■ TASK INSTRUCTIONS: Every record below must be returned exactly as it was received.

■ TASK MATERIAL:

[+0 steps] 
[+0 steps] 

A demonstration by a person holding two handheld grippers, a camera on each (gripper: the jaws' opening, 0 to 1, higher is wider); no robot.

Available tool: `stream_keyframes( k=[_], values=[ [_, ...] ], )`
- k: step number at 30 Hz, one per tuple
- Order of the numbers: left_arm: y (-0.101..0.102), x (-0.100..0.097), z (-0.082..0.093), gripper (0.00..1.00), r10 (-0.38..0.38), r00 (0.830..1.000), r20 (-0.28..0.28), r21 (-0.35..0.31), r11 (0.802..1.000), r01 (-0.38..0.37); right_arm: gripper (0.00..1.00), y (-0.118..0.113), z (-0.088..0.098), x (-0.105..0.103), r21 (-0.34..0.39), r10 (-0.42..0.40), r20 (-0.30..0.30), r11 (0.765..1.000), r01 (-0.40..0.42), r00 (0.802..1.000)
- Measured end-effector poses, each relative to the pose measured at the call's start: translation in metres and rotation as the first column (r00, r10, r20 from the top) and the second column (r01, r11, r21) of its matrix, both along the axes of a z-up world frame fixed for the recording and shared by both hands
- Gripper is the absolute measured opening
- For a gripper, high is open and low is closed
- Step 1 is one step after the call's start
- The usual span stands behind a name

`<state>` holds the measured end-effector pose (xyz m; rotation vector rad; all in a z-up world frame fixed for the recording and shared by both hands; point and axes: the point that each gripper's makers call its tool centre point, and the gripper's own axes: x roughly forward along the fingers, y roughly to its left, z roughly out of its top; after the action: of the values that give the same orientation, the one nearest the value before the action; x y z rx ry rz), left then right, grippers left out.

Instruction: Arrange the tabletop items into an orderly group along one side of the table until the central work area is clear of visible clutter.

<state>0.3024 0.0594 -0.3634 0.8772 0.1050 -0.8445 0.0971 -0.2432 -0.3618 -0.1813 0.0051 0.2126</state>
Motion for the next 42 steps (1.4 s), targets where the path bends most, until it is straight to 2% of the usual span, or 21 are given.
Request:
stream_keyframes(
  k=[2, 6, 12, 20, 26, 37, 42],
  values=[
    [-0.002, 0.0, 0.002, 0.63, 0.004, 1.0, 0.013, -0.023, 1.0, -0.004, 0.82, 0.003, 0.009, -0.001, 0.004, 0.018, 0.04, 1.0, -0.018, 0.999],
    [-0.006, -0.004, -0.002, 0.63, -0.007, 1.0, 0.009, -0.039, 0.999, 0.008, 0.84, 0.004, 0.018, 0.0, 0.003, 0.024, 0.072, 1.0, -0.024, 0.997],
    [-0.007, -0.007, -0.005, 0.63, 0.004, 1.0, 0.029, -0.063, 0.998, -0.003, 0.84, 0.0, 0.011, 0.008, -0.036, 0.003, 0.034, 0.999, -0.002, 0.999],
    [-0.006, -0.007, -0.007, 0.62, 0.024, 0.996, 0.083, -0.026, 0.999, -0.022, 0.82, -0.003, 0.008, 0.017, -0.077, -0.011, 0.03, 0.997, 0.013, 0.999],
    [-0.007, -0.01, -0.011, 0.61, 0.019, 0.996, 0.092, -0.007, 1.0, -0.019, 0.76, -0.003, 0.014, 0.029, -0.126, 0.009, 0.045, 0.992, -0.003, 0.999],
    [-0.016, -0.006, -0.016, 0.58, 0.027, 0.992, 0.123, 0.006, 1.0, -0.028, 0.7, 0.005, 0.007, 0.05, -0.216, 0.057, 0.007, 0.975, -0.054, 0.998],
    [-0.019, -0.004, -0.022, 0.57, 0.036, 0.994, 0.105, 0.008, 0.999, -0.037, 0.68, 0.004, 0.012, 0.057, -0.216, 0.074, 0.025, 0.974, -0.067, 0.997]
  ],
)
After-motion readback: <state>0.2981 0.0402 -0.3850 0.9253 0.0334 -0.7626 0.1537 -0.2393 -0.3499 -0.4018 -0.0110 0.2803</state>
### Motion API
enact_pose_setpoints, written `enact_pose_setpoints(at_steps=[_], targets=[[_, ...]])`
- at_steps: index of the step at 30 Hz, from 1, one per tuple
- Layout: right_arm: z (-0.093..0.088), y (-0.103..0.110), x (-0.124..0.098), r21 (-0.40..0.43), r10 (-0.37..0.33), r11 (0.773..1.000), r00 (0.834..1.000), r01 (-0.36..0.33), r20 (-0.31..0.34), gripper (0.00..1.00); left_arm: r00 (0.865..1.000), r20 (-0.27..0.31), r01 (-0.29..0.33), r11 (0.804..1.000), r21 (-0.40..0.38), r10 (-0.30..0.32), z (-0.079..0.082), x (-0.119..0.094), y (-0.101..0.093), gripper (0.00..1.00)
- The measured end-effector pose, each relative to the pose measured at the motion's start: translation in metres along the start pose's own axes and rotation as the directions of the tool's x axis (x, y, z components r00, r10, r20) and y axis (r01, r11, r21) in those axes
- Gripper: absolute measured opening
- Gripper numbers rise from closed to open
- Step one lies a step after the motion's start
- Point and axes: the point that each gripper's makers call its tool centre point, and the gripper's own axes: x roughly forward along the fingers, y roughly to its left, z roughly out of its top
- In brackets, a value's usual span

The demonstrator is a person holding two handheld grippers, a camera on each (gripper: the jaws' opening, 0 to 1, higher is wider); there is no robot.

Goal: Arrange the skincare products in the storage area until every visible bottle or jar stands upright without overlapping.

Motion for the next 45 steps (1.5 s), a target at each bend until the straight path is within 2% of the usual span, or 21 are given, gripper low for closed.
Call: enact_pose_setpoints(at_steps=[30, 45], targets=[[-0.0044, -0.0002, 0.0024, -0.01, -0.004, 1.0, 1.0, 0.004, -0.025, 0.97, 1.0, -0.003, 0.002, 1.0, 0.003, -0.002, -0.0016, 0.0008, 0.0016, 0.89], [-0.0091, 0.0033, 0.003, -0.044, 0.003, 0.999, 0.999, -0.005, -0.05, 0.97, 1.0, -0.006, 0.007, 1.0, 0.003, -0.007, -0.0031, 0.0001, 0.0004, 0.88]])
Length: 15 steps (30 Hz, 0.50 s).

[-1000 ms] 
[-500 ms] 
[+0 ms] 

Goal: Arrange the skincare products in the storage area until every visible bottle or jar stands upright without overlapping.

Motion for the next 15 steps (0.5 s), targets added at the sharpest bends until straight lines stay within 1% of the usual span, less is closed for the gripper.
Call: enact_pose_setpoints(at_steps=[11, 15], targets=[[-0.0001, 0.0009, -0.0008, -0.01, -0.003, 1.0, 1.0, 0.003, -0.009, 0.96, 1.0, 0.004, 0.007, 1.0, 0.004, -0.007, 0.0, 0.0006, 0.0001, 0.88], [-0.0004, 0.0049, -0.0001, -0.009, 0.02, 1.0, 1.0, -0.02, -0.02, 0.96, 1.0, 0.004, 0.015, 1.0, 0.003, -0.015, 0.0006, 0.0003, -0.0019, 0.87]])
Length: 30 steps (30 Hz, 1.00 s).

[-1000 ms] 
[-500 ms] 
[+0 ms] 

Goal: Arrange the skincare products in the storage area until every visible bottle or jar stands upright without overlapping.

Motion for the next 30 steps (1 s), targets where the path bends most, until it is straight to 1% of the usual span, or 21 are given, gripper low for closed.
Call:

■ OUTPUT OF THE TASK:
[+0 steps] 
[+0 steps] 

A demonstration by a person holding two handheld grippers, a camera on each (gripper: the jaws' opening, 0 to 1, higher is wider); no robot.

Available tool: `stream_keyframes( k=[_], values=[ [_, ...] ], )`
- k: step number at 30 Hz, one per tuple
- Order of the numbers: left_arm: y (-0.101..0.102), x (-0.100..0.097), z (-0.082..0.093), gripper (0.00..1.00), r10 (-0.38..0.38), r00 (0.830..1.000), r20 (-0.28..0.28), r21 (-0.35..0.31), r11 (0.802..1.000), r01 (-0.38..0.37); right_arm: gripper (0.00..1.00), y (-0.118..0.113), z (-0.088..0.098), x (-0.105..0.103), r21 (-0.34..0.39), r10 (-0.42..0.40), r20 (-0.30..0.30), r11 (0.765..1.000), r01 (-0.40..0.42), r00 (0.802..1.000)
- Measured end-effector poses, each relative to the pose measured at the call's start: translation in metres and rotation as the first column (r00, r10, r20 from the top) and the second column (r01, r11, r21) of its matrix, both along the axes of a z-up world frame fixed for the recording and shared by both hands
- Gripper is the absolute measured opening
- For a gripper, high is open and low is closed
- Step 1 is one step after the call's start
- The usual span stands behind a name

`<state>` holds the measured end-effector pose (xyz m; rotation vector rad; all in a z-up world frame fixed for the recording and shared by both hands; point and axes: the point that each gripper's makers call its tool centre point, and the gripper's own axes: x roughly forward along the fingers, y roughly to its left, z roughly out of its top; after the action: of the values that give the same orientation, the one nearest the value before the action; x y z rx ry rz), left then right, grippers left out.

Instruction: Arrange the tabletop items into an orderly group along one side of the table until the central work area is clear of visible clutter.

<state>0.3024 0.0594 -0.3634 0.8772 0.1050 -0.8445 0.0971 -0.2432 -0.3618 -0.1813 0.0051 0.2126</state>
Motion for the next 42 steps (1.4 s), targets where the path bends most, until it is straight to 2% of the usual span, or 21 are given.
Request:
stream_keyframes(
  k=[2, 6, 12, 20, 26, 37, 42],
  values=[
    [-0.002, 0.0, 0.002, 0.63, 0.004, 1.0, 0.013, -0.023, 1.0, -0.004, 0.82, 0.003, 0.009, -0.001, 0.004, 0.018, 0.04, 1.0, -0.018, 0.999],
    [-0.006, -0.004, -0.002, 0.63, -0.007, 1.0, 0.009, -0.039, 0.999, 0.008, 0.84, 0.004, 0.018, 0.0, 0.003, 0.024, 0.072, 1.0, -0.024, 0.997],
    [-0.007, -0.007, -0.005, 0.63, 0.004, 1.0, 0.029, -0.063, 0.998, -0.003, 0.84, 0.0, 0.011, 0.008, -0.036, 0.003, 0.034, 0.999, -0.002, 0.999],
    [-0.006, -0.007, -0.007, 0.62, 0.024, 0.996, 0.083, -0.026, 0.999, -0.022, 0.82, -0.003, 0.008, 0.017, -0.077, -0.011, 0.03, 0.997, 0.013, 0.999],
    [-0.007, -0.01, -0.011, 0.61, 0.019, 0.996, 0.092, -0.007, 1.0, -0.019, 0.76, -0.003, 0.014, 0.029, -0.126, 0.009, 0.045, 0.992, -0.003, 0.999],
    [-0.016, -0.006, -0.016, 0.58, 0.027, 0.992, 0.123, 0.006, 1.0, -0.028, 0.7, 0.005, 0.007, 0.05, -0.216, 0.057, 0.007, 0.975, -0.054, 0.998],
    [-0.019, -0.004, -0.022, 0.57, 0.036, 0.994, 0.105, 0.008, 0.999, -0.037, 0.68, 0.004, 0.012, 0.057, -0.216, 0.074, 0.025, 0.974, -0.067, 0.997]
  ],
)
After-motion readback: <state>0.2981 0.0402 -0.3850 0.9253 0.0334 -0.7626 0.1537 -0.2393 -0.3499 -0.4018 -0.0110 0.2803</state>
### Motion API
enact_pose_setpoints, written `enact_pose_setpoints(at_steps=[_], targets=[[_, ...]])`
- at_steps: index of the step at 30 Hz, from 1, one per tuple
- Layout: right_arm: z (-0.093..0.088), y (-0.103..0.110), x (-0.124..0.098), r21 (-0.40..0.43), r10 (-0.37..0.33), r11 (0.773..1.000), r00 (0.834..1.000), r01 (-0.36..0.33), r20 (-0.31..0.34), gripper (0.00..1.00); left_arm: r00 (0.865..1.000), r20 (-0.27..0.31), r01 (-0.29..0.33), r11 (0.804..1.000), r21 (-0.40..0.38), r10 (-0.30..0.32), z (-0.079..0.082), x (-0.119..0.094), y (-0.101..0.093), gripper (0.00..1.00)
- The measured end-effector pose, each relative to the pose measured at the motion's start: translation in metres along the start pose's own axes and rotation as the directions of the tool's x axis (x, y, z components r00, r10, r20) and y axis (r01, r11, r21) in those axes
- Gripper: absolute measured opening
- Gripper numbers rise from closed to open
- Step one lies a step after the motion's start
- Point and axes: the point that each gripper's makers call its tool centre point, and the gripper's own axes: x roughly forward along the fingers, y roughly to its left, z roughly out of its top
- In brackets, a value's usual span

The demonstrator is a person holding two handheld grippers, a camera on each (gripper: the jaws' opening, 0 to 1, higher is wider); there is no robot.

Goal: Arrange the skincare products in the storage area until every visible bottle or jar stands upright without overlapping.

Motion for the next 45 steps (1.5 s), a target at each bend until the straight path is within 2% of the usual span, or 21 are given, gripper low for closed.
Call: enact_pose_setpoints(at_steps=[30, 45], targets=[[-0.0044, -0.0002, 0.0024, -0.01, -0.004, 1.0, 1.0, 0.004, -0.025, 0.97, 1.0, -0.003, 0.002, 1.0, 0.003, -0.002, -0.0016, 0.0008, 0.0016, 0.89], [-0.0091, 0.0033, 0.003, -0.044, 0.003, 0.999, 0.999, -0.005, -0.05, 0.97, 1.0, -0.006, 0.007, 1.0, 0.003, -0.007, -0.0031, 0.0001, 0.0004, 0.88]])
Length: 15 steps (30 Hz, 0.50 s).

[-1000 ms] 
[-500 ms] 
[+0 ms] 

Goal: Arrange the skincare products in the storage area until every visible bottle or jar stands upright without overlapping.

Motion for the next 15 steps (0.5 s), targets added at the sharpest bends until straight lines stay within 1% of the usual span, less is closed for the gripper.
Call: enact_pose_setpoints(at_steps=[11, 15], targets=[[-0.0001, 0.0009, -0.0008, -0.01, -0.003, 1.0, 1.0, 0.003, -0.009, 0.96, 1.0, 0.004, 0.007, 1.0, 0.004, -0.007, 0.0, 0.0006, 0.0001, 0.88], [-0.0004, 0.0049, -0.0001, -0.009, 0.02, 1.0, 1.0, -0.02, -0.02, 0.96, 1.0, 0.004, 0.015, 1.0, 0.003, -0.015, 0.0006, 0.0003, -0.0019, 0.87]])
Length: 30 steps (30 Hz, 1.00 s).

[-1000 ms] 
[-500 ms] 
[+0 ms] 

Goal: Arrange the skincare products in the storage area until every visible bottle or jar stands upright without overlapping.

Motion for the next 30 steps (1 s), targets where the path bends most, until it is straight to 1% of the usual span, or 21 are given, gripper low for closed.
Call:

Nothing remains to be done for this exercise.